Leave every image behind and restate the data word for word.

::::

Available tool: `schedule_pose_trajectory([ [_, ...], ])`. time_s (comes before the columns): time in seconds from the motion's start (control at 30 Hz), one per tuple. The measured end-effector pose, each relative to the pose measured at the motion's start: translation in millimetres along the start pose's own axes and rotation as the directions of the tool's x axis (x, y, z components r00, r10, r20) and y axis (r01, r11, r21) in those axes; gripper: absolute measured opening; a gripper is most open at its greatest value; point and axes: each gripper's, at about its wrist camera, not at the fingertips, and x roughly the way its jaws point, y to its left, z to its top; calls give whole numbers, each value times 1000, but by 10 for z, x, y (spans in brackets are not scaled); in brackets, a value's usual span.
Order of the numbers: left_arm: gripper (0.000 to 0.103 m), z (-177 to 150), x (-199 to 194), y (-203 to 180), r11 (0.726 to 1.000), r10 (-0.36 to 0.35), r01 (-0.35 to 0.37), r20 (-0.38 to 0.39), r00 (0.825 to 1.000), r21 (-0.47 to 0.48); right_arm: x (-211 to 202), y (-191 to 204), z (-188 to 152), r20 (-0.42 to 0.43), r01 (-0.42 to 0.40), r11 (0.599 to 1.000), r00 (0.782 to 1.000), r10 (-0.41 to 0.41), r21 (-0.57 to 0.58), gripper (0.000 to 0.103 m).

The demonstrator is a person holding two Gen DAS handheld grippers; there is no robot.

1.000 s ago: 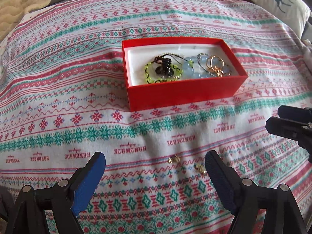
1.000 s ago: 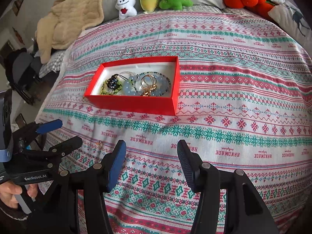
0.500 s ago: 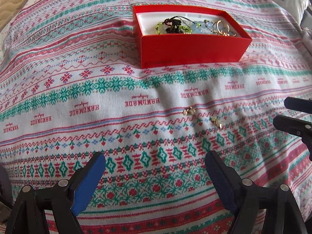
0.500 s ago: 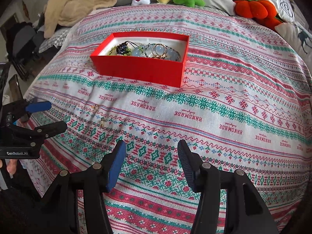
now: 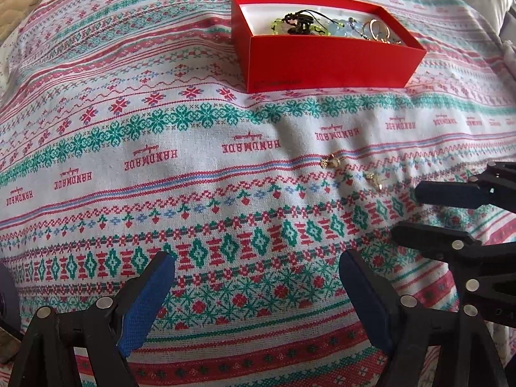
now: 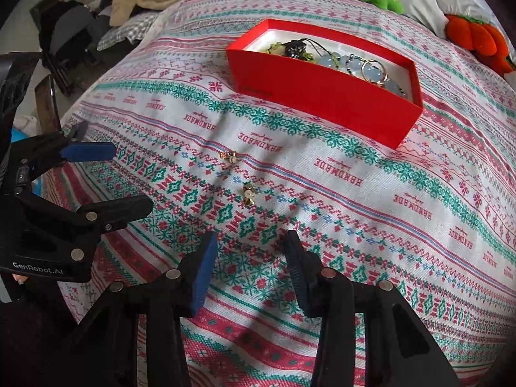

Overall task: Organize jewelry
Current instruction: 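Grasp a gold stud with the right tool while the left tool grasps another gold stud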

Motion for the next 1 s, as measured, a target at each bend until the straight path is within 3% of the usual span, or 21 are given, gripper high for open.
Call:
schedule_pose_trajectory([
  [0.53, 87, 16, -33, -86, 999, -29, 29, 14, 999, 15, 234, 61, 267, 11, 2, 1000, 1000, -2, -1, 6],
  [0.63, 83, 33, -42, -121, 998, -59, 58, 24, 998, 23, 195, 48, 265, 11, 2, 1000, 1000, -3, 9, 5],
  [0.73, 74, 60, -44, -173, 994, -107, 106, 31, 994, 32, 129, -14, 245, 19, 6, 1000, 1000, -6, 19, 5],
  [0.9, 38, 133, 43, -267, 979, -205, 205, 17, 979, 18, -29, -190, 184, 39, 6, 998, 999, -8, 59, 5],
  [1.0, 27, 178, 162, -319, 968, -251, 251, -7, 968, -5, -103, -300, 133, 40, 2, 996, 999, -5, 88, 5],
])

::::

The completed task:
Available tool: `schedule_pose_trajectory([ [_, ...], ])`. time_s (comes before the columns): time in seconds from the motion's start (control at 30 Hz), one per tuple. The measured end-effector pose, each relative to the pose measured at the motion's start: translation in millimetres along the start pose's own axes and rotation as the directions of the tool's x axis (x, y, z components r00, r10, r20) and y axis (r01, r11, r21) in those axes; gripper: absolute measured opening; a gripper is most open at its greatest value; point and axes: each gripper's, at about its wrist camera, not at the fingertips, and x roughly the way its jaws point, y to its left, z to its top; calls give whole numbers, each value times 1000, but by 10 for z, x, y (spans in brackets are not scaled); in brackets, a value's usual span.
Order of the numbers: left_arm: gripper (0.000 to 0.103 m), z (-177 to 150), x (-199 to 194), y (-203 to 180), r11 (0.726 to 1.000), r10 (-0.36 to 0.35), r01 (-0.35 to 0.37), r20 (-0.38 to 0.39), r00 (0.825 to 1.000), r21 (-0.47 to 0.48); right_arm: x (-211 to 202), y (-191 to 204), z (-188 to 152), r20 (-0.42 to 0.43), r01 (-0.42 to 0.40), r11 (0.599 to 1.000), r00 (0.782 to 1.000), r10 (-0.41 to 0.41), r21 (-0.57 to 0.58), gripper (0.000 to 0.103 m).

The demonstrator is a person holding two Gen DAS handheld grippers; there is no robot.

1.000 s ago: 
1.000 s ago: 
0.500 s ago: 
0.500 s ago: 
now: 
now: 

Overall task: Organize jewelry
Current instruction: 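Grasp a gold stud with the right tool while the left tool grasps another gold stud
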
Motion for the next 1 s, as measured, a target at each bend until the straight path is within 3% of the usual span, or 21 are given, gripper high for open.
Call:
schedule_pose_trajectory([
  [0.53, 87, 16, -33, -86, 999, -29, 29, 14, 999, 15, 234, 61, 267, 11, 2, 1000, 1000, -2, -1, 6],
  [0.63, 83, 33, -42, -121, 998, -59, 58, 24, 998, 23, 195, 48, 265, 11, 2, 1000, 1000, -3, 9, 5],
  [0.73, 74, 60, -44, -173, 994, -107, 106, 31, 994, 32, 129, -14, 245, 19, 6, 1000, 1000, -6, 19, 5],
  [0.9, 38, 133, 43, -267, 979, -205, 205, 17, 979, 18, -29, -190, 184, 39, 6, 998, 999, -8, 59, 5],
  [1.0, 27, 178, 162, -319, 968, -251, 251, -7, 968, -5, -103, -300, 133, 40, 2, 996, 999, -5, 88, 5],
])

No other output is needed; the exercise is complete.